2.2 Formulate

Peace Ossom-Williamson; Kenton Rambsy

Part 2. The FLOAT Method

2.2 Formulate

Formulate a Research Question

Research is a process that you complete in a sequence. That sequence begins with a research question that guides your overall discovery process. The research problem should be feasible and within the scope of your resources; otherwise, the project will become difficult for you to undertake it. You should spend time considering the labor and resources at your disposal when designing a manageable research question.

Tips for Developing Research Questions:

Make sure the question clearly states what the researcher needs to do.
If working with tabular data, think in terms of how your question really relates one column to one or more others.
The question should have an appropriate scope. If the question is too broad it will not be possible to answer it thoroughly within the word limit.
If it is too narrow you will not have enough information to interpret and develop a strong argument.
You must be able to answer the question thoroughly within the given timeframe and word limit.
You must have access to a suitable amount of quality research materials, such as academic books and refereed journal articles to back up data driven assertions.

Formulate

When formulating a research question that hinges on data, there is no set way to go about creating the core question. Different disciplines have their own distinct priorities and requirements. Still, there are some tips that facilitate this process. The research process contains many different steps such as selecting a research methodology to reporting your findings. Whether the objective is qualitative or quantitative in nature determines which type or types of research questions should be utilized.

Types of Research Questions

There are several different types of questions you can pose. We have provided three below to get started:

Descriptive

Descriptive research questions describe the data. The researcher cannot infer any conclusions from this type of analysis; it simply presents data. Descriptive questions are useful when little is known on a topic, and you are seeking to answer what, where, when, and how, though not why.

Examples of Descriptive Questions:

What are the top 10 most frequently anthologized short stories?
Who are the top 10 most frequently anthologized short story writers?
To what extent do the 10 most frequently republished short stories change over time?

Comparative

Comparative research questions are assessed using a continuous variable and/or a categorical grouping variable, in conjunction with two categorical grouping variables. Comparative questions are useful for considering the differences between subjects.

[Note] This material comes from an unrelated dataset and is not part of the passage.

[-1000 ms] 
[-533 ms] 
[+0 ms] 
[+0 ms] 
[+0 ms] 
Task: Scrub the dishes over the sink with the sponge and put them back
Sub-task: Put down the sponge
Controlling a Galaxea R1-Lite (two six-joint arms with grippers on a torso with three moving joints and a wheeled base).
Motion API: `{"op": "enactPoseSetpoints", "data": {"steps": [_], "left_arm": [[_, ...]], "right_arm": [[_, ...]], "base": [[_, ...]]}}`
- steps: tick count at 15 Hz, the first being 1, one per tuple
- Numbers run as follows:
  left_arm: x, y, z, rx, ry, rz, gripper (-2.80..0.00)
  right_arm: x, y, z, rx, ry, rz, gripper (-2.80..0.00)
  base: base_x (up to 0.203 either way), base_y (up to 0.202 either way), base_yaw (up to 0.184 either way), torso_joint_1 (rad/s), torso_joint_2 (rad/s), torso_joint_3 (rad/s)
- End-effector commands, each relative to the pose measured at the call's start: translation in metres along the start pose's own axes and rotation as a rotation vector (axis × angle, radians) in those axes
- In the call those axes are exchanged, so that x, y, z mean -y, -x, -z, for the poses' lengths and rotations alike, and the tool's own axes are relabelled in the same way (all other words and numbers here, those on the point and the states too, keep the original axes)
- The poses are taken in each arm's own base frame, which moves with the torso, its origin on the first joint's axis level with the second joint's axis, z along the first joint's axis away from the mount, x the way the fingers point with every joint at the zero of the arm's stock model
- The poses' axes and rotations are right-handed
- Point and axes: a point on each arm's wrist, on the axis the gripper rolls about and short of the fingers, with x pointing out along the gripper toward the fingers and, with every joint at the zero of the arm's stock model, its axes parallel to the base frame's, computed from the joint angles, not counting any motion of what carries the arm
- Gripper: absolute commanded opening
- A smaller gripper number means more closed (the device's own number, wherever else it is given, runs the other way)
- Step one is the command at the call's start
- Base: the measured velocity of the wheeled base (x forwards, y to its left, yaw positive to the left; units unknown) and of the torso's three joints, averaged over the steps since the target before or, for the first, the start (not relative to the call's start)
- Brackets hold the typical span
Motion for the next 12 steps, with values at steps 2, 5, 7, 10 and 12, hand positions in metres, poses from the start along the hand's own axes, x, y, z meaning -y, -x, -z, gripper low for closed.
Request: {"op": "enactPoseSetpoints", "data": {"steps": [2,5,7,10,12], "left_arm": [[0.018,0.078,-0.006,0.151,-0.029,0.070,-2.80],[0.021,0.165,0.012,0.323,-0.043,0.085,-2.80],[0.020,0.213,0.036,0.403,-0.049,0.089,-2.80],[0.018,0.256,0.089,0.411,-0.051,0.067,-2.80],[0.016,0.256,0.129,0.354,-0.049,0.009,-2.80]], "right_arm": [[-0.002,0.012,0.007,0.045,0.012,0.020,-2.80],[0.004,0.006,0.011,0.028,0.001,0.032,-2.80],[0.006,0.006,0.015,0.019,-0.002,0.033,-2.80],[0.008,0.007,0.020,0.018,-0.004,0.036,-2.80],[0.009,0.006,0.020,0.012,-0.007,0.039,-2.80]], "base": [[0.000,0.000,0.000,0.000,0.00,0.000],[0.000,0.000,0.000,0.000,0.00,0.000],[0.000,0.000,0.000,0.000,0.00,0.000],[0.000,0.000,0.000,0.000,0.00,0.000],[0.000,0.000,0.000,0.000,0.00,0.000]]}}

Examples of Comparative Questions:

What are the differences in samples from the 1970s used on Jay-Z’s first album compared to his last album?
What is the difference in between the number of vocal samples and instrumental samples across Jay-Z’s solo albums?
Which of Jay-Z’s albums included the most vocal samples from the 1990s?

Relationship-Based

Relationship-Based Research Questions (also known as correlational) questions are useful when you are trying to determine whether two variables are related or influence one another. Be mindful that “causation is not correlation,” which means that just because two variables are related (correlated), does not mean that one of those things determines (causes) a particular outcome.

Examples of Descriptive Relationship-Based Questions:

Does the number of awards received annually increase as an artist’s total number of awards increases?
What is the relationship between geographical wage data and home ownership?

Steps to Formulating a Research Question: Exploratory Data Analysis

A good way to begin formulating a research question is to use Exploratory Data Analysis (EDA). The point of EDA is to take a step back and take a broad assessment of your data. EDA is just as important as any part of a data project because datasets are not always clear. They also are often messy, and many variables are inaccurate. If you do not know your data, how are you going to form a logical question or know where to look for sources of error or confusion?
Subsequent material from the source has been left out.